- **Work task**: Only the lines from the beginning of the data through the one with "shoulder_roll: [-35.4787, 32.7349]" belong in the answer, each retyped exactly, with pictures left out.

:::

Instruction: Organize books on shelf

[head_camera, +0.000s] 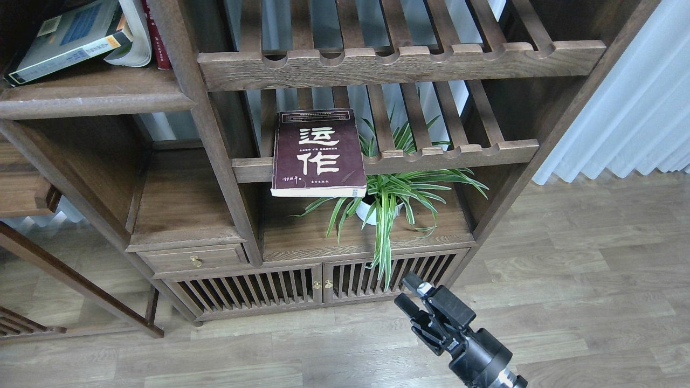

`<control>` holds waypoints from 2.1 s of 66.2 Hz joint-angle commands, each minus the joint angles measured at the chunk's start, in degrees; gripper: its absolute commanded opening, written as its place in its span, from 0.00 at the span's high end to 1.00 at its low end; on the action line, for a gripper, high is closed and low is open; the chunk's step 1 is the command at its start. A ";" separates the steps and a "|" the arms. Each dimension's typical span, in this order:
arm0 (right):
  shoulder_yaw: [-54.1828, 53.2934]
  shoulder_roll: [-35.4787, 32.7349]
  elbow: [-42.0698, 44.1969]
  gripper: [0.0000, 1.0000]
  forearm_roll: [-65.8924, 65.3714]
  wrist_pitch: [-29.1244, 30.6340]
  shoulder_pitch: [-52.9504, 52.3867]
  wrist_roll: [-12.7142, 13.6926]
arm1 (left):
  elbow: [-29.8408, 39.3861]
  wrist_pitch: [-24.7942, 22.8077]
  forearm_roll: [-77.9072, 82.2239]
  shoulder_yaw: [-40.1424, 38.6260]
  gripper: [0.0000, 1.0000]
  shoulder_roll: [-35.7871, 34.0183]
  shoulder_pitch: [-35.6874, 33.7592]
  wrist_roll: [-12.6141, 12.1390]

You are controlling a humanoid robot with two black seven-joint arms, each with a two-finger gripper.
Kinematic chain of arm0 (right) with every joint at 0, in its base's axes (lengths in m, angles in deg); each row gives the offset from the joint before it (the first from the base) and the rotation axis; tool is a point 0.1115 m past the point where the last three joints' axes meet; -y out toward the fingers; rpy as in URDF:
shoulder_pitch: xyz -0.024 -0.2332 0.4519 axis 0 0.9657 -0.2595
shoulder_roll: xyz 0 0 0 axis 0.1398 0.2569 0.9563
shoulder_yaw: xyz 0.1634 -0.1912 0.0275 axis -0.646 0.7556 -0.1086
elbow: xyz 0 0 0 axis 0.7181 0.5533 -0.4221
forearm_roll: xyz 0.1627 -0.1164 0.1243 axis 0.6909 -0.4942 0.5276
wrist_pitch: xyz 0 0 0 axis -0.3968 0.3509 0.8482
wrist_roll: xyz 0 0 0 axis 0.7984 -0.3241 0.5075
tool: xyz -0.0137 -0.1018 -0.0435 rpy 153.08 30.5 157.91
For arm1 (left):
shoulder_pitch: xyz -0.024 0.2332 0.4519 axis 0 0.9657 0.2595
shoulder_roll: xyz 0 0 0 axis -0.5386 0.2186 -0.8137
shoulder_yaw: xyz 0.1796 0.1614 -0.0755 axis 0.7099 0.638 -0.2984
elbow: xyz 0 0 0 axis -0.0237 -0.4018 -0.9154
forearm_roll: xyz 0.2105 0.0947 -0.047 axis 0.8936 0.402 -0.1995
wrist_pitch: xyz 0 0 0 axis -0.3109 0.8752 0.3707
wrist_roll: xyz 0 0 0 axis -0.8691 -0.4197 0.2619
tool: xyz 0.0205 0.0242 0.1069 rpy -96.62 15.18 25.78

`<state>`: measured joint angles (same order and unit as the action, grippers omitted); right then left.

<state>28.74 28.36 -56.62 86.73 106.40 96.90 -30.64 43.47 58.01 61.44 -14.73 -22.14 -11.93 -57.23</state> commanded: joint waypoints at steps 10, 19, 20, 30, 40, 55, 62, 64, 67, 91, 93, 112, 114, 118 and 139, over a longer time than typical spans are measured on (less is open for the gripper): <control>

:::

- **Task output**:
Instruction: Organize books on shelf

[head_camera, +0.000s] 

`<control>` holds waypoints from 2.1 s of 66.2 Hz joint-angle commands, each minus the joint angles measured at the chunk's start, in degrees; gripper: its absolute commanded opening, written as its place in its span, from 0.00 at the span's high end to 1.00 at its low end; on the action line, for a gripper, high is closed and low is open; the chunk's step 1 is the command at its start. A ";" separates the steps and a "|" the arms. Each dimension's typical span, in this order:
arm0 (right):
  shoulder_yaw: [-54.1828, 53.2934]
  shoulder_roll: [-35.4787, 32.7349]

The answer has been given in full.